2008年7月30日水曜日

ひとり会社をつくる

フェロー・アカデミーが母体になって運営している翻訳者のネットワーク、アメリア。会員向けに翻訳関係の求人情報も提供していますが、ドイツ語やオランダ語の案件なんてめったにないので、私はもっぱら情報源として利用。「ん? これっていいの?」と思うことがないわけでもないけれど、日本での翻訳関連の話が自分から探さなくても入ってくるのは便利です。

ウェブとメール配信以外に、トライアルの講評やコラムを掲載したAmeliaという冊子も毎月出ています。その冊子で近く海外在住の翻訳者を特集するということで、声をかけていただきました。

役に立つところがあるのか?と思いながら質問事項に答えたところ、追加の問い合わせが。翻訳・通訳を仕事にするようになってから、わりとすぐに「ひとり会社」をつくったことについてでした。「ひとり会社」とは、オランダ語のeenmanszaakにあてた言葉。これはひとつの事業体ではあっても、起業した個人とは別の法人格を持っているわけではありません。原語をそのままカタカナにするとワンマンビジネスとなるので、商慣習というか、運用とその解釈の面で多少違うところがあるとはいえ、やはり「個人事業者」がおそらくいちばん適当な日本語でしょう。オランダの商工会議所に商業登記するにあたって、いちばん小さい事業の単位です。

この7月に法律が改正されて、翻訳・通訳業についてはこれまで任意だった商工会議所への登録が義務になりました。法律改正のニュースを知った時、早く済ませておいてよかった!と思いました。事務的な部分でわからないところの答を探しながら、自分なりの処理パターンを組み立てていく時間的余裕は—ありがたいことに—最初の頃ほど取れませんから。

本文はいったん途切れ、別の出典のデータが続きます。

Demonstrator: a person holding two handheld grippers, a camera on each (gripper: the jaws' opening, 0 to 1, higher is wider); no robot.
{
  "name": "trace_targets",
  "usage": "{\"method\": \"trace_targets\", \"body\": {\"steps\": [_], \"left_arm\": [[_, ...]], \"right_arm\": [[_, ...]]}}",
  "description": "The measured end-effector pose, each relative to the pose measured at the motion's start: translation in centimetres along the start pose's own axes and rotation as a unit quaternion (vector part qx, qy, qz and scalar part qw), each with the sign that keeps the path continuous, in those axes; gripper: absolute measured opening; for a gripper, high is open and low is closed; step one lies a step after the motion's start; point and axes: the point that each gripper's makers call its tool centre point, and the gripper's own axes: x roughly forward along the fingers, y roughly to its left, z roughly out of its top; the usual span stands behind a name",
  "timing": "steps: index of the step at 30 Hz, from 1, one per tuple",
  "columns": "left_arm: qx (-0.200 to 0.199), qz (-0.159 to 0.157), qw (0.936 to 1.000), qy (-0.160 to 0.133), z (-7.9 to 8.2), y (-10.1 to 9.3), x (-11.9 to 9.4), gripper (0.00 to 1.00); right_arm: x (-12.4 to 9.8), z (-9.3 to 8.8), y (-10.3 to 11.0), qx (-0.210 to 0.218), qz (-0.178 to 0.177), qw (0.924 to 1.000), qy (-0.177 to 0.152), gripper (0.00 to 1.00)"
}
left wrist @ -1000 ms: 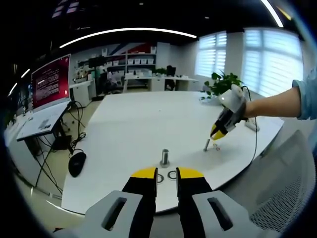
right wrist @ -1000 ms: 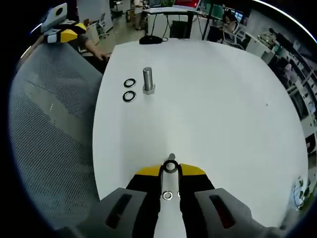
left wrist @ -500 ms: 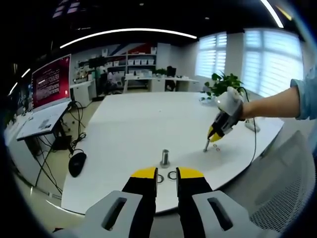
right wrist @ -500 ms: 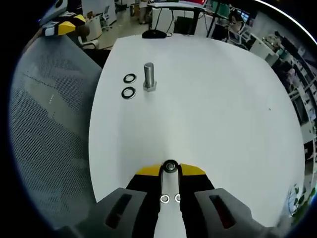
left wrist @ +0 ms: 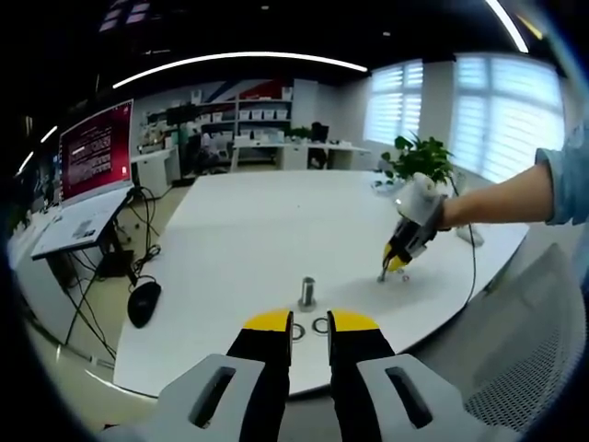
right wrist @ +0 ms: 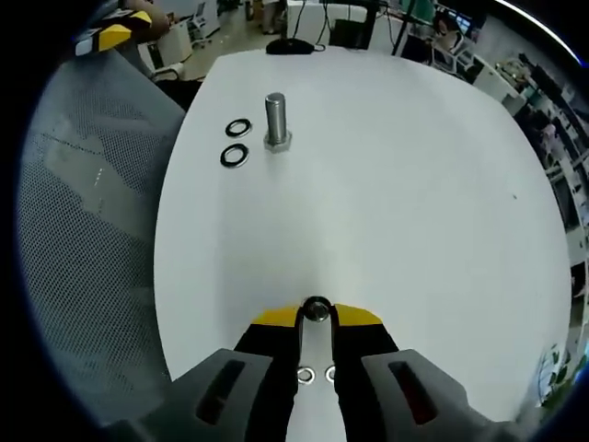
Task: Place the washer onto the threaded stud by aligning its center hole with the stud, sliding it down to the base, and recovering from edge contact or off-axis alignment until the washer reaches the visible bottom stop.
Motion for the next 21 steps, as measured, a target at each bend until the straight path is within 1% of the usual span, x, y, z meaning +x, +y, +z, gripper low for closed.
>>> {"method": "trace_targets", "body": {"steps": [7, 9, 12, 15, 18, 21], "left_arm": [[0.001, 0.0, 1.0, 0.005, -0.1, 0.0, 0.1, 0.12], [0.001, 0.0, 1.0, 0.006, -0.2, 0.0, 0.1, 0.12], [0.001, 0.0, 1.0, 0.008, -0.2, 0.0, 0.1, 0.12], [0.001, 0.0, 1.0, 0.009, -0.2, 0.0, 0.1, 0.12], [0.001, 0.001, 1.0, 0.008, -0.2, 0.0, 0.1, 0.11], [0.0, 0.001, 1.0, 0.007, -0.1, 0.1, 0.1, 0.11]], "right_arm": [[1.6, -0.7, -0.1, 0.004, 0.004, 0.9999, 0.013, 0.14], [1.9, -0.8, -0.1, -0.013, 0.01, 0.9998, 0.012, 0.15], [1.9, -1.1, 0.0, 0.002, 0.007, 0.9999, 0.01, 0.21], [1.4, -1.6, 0.1, 0.015, 0.009, 0.9998, -0.001, 0.22], [1.0, -2.9, 0.4, 0.024, 0.01, 0.9997, -0.001, 0.22], [0.5, -4.7, 0.5, 0.035, 0.005, 0.9993, 0.006, 0.22]]}}
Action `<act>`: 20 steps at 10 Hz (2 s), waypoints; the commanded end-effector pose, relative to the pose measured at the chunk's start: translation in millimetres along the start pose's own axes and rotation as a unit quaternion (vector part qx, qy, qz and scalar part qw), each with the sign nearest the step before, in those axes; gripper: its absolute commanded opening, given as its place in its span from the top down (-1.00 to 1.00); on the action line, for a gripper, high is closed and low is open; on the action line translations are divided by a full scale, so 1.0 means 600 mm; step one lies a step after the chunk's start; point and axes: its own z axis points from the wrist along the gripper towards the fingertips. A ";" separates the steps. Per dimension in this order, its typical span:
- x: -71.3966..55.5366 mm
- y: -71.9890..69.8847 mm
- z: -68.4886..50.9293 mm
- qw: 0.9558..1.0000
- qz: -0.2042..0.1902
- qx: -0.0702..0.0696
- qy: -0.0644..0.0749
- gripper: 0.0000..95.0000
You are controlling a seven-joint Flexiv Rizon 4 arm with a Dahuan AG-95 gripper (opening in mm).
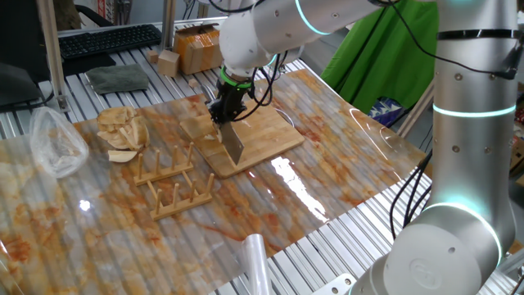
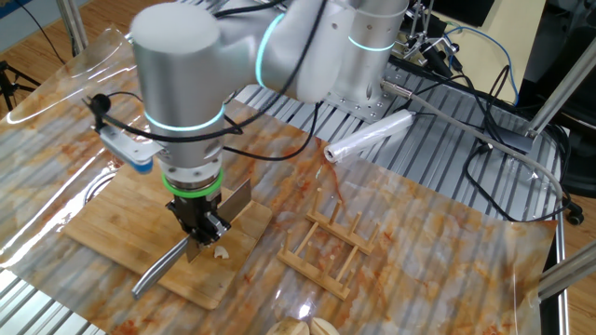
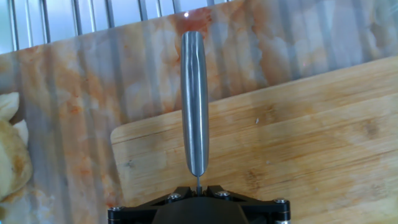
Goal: Slice the lotus root
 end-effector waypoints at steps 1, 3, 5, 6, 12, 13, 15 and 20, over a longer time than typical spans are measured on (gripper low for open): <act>0.003 -0.001 -0.009 1.000 0.001 -0.004 -0.001 1.00; 0.003 -0.001 -0.012 1.000 -0.001 -0.001 -0.001 1.00; -0.002 -0.004 -0.025 1.000 -0.005 0.001 0.004 1.00; -0.003 -0.006 -0.033 1.000 -0.007 -0.001 0.009 1.00; -0.012 -0.016 -0.066 1.000 -0.020 0.002 0.013 1.00; -0.012 -0.017 -0.066 1.000 -0.021 0.002 0.013 1.00; -0.012 -0.018 -0.065 1.000 -0.023 0.003 0.013 1.00; -0.009 -0.024 -0.057 1.000 -0.026 0.003 0.010 1.00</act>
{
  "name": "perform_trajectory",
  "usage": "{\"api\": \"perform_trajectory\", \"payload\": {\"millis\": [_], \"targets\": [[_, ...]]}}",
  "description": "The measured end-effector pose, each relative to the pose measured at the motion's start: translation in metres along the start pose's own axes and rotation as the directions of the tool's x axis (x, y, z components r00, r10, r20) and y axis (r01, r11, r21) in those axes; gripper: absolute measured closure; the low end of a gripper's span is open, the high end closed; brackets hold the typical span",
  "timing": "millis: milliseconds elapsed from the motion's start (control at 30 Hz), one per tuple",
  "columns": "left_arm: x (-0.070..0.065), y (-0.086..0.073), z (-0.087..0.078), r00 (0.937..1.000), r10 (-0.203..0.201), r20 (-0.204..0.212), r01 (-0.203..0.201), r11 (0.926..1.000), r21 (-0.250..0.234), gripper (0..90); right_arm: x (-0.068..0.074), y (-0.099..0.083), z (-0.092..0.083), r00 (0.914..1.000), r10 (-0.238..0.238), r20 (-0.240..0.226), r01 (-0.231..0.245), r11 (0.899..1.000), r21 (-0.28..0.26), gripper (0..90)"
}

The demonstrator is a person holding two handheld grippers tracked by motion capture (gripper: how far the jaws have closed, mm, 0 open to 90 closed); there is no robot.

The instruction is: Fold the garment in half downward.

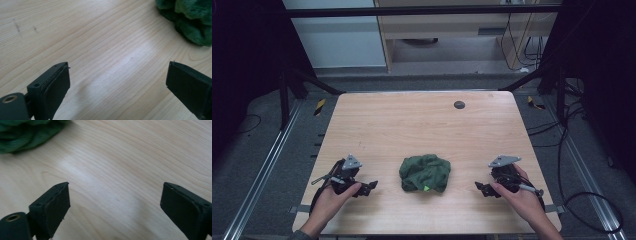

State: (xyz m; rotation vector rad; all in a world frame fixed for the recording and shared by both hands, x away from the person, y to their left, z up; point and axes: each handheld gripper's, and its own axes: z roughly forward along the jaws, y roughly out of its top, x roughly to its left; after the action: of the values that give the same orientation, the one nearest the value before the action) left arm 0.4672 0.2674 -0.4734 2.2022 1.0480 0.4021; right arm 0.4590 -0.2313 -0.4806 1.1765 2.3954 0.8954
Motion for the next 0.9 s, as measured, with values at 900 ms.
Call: {"api": "perform_trajectory", "payload": {"millis": [900], "targets": [[0.060, -0.011, 0.028, 0.9748, -0.165, -0.150, 0.163, 0.9863, -0.027, 3.9, -0.052, 0.016, 0.043, 0.9958, 0.074, 0.054, -0.075, 0.997, 0.010, 8.6]]}}
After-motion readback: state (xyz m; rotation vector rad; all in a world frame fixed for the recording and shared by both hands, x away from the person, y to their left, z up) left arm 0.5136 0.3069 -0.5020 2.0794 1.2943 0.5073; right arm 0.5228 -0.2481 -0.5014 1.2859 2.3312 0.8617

商工会議所への登録とはまた別に、オランダで雇用者としてではなく仕事をして一定額以上の収入を得る場合には付加価値税番号の取得も必要で、これは税務署の管轄になります。税務署関係の話はいろいろ複雑で、気分の悪い思いもしつつ、少しずつ楽にできる方法を作ってきました。いずれにしても、オランダの税法はいわゆるフリーランスや週末起業といった新しい働き方には追いついていない部分が多く、突き合わせると矛盾が出たり、誰に聞いてもはっきりしないところがあるのは確か。結局は担当者の判断次第となるわけですが、これは税務署に限らず、オランダの(特に)お役所一般に言えること。そんな状態でも回っているらしいのが、いつもながらまったく不思議です。